Problem to solve: Instruction for the entries that follow: retype exactly the lines from the line with "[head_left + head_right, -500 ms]" to the line with "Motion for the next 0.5", both included, and omit all others.
────────────────────────────────────────
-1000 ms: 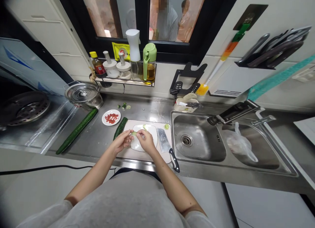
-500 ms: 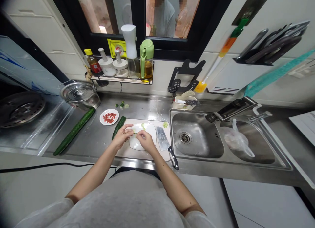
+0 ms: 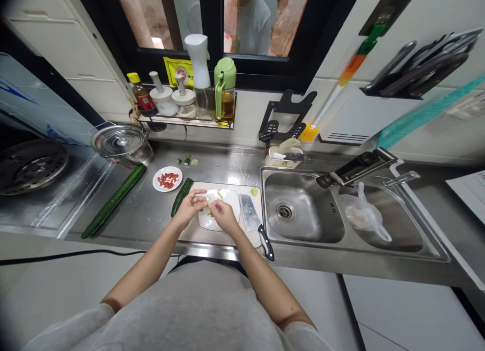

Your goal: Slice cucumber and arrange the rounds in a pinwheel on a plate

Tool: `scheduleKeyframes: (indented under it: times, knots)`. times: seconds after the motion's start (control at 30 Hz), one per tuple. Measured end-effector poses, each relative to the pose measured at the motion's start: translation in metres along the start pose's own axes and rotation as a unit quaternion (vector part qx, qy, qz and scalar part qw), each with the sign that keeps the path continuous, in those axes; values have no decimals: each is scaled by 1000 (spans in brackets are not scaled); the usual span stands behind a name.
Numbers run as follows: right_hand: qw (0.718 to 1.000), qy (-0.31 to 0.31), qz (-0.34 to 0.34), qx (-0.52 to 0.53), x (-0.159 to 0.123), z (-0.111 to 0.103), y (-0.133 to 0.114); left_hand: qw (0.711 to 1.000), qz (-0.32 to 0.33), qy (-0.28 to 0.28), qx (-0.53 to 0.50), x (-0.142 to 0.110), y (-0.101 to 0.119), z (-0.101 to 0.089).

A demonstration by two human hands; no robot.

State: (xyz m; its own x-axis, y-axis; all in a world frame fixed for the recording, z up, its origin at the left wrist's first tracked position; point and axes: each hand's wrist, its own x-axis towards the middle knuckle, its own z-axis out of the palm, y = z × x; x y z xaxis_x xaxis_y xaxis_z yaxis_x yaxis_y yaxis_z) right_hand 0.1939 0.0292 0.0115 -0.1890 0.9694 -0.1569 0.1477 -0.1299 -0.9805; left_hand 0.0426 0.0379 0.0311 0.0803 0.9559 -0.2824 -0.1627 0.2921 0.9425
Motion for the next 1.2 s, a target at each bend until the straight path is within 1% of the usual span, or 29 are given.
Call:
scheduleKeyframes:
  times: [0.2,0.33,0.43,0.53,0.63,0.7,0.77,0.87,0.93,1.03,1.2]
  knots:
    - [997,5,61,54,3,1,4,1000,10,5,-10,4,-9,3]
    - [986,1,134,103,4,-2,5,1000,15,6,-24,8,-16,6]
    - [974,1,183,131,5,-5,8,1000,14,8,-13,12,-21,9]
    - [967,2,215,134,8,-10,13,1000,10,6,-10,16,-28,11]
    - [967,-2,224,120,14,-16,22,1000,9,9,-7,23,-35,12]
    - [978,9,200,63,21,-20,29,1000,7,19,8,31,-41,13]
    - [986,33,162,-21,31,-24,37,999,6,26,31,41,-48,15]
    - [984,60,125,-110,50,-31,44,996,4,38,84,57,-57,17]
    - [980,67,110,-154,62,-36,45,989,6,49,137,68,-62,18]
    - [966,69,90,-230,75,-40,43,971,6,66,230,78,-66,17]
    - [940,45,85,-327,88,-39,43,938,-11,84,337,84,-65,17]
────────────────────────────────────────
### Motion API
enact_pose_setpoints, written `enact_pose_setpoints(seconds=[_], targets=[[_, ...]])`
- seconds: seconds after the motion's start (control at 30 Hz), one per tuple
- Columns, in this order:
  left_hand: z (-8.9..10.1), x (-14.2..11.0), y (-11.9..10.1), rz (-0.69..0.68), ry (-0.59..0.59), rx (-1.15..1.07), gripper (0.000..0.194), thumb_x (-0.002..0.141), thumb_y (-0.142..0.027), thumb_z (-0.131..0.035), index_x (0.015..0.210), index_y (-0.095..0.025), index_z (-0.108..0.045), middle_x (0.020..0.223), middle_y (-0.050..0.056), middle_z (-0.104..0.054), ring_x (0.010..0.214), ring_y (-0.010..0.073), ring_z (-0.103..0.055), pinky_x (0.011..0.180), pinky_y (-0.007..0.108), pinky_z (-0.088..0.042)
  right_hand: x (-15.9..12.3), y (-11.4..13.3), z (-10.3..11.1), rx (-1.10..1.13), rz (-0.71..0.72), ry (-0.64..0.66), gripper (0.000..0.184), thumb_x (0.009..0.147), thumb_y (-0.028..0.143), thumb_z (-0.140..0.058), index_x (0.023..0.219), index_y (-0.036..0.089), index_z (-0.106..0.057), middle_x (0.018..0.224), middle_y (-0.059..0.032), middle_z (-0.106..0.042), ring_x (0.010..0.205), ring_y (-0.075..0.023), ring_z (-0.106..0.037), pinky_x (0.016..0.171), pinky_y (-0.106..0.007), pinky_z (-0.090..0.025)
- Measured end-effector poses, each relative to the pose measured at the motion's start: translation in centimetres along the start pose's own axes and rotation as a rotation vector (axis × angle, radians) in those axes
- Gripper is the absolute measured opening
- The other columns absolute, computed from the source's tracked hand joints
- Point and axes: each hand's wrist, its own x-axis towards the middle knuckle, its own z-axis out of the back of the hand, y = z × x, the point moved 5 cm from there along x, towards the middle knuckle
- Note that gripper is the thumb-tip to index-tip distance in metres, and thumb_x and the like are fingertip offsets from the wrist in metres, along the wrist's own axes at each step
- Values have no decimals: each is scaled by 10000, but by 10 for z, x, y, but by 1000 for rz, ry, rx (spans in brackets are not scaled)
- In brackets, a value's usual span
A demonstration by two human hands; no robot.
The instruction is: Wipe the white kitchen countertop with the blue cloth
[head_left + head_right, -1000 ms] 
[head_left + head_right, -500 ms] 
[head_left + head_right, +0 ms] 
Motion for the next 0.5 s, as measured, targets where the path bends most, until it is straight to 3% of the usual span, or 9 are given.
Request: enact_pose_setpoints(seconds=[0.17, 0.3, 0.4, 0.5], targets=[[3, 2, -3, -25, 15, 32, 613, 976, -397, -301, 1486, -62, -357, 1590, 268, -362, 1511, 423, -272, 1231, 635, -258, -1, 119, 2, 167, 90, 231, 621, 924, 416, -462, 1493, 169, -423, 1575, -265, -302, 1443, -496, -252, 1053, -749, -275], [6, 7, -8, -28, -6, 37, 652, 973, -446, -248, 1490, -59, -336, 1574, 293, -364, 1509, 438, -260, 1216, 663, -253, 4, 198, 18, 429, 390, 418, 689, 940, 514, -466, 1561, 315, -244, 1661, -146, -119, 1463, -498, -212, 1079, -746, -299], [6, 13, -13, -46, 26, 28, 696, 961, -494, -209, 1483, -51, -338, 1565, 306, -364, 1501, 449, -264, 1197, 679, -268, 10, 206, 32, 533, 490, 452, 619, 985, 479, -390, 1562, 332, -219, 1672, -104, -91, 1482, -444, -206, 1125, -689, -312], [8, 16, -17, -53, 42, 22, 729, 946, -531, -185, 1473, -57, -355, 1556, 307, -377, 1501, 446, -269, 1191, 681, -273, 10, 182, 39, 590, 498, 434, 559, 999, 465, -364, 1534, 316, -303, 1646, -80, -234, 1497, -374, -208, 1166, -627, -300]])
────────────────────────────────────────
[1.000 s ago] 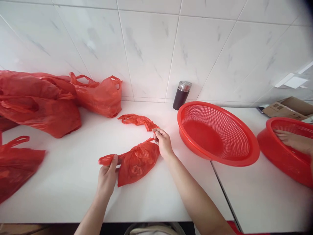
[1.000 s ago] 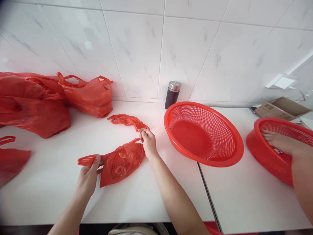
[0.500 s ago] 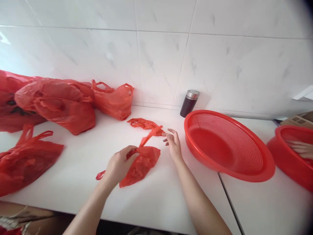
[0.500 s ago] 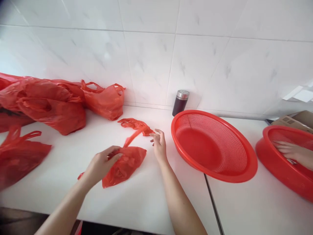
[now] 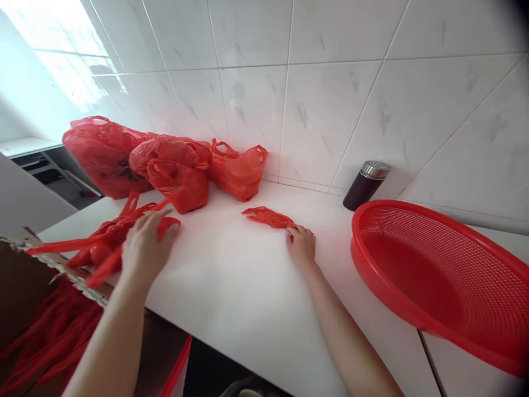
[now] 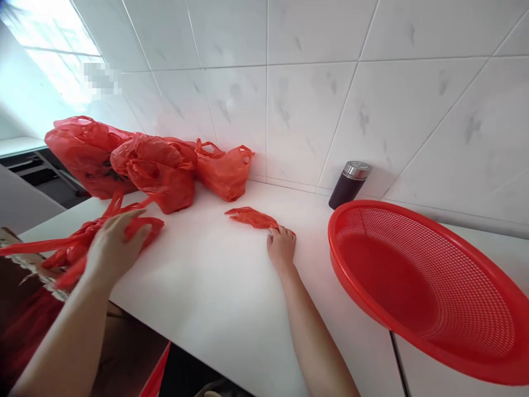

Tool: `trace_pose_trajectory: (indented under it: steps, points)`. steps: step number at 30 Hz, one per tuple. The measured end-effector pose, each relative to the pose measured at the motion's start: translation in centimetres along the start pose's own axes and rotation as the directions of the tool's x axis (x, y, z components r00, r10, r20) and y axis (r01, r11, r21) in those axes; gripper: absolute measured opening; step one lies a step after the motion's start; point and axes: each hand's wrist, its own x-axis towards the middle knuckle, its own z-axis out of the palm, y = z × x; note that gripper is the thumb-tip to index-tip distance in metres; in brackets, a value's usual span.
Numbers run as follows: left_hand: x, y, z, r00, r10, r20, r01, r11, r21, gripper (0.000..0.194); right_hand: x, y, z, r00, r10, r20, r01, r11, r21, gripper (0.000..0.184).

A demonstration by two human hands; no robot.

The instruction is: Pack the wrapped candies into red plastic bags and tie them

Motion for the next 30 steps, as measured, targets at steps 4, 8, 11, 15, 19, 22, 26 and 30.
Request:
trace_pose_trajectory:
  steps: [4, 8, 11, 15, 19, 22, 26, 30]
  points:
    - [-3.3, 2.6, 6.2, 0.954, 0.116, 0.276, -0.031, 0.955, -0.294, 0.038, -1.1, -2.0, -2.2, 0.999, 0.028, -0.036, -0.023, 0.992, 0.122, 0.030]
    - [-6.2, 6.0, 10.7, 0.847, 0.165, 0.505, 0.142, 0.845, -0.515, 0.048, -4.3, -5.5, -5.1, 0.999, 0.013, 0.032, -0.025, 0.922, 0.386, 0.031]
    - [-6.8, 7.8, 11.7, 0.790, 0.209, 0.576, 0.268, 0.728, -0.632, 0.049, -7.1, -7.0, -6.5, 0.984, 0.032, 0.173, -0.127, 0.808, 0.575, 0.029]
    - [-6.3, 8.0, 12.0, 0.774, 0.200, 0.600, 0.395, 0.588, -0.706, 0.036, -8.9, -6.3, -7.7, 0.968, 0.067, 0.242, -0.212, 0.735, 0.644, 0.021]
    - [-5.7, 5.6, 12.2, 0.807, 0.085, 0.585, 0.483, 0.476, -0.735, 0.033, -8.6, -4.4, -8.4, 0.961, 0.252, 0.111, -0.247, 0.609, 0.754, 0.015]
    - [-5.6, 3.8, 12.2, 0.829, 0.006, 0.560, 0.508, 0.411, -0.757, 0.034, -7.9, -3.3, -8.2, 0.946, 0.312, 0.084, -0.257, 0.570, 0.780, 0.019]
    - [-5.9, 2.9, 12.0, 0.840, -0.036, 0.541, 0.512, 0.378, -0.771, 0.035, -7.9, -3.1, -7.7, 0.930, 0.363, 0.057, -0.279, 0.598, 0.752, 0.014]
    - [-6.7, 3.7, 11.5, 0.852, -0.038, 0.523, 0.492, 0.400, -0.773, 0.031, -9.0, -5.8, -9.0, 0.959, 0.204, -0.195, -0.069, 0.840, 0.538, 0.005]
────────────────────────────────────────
The answer:
[head_left + head_right, -500 ms] 
[head_left + head_right, +0 ms] 
Motion for the next 0.5 s, as measured, targets where the path bends most, until it is straight to 3% of the usual span, or 9 are given.

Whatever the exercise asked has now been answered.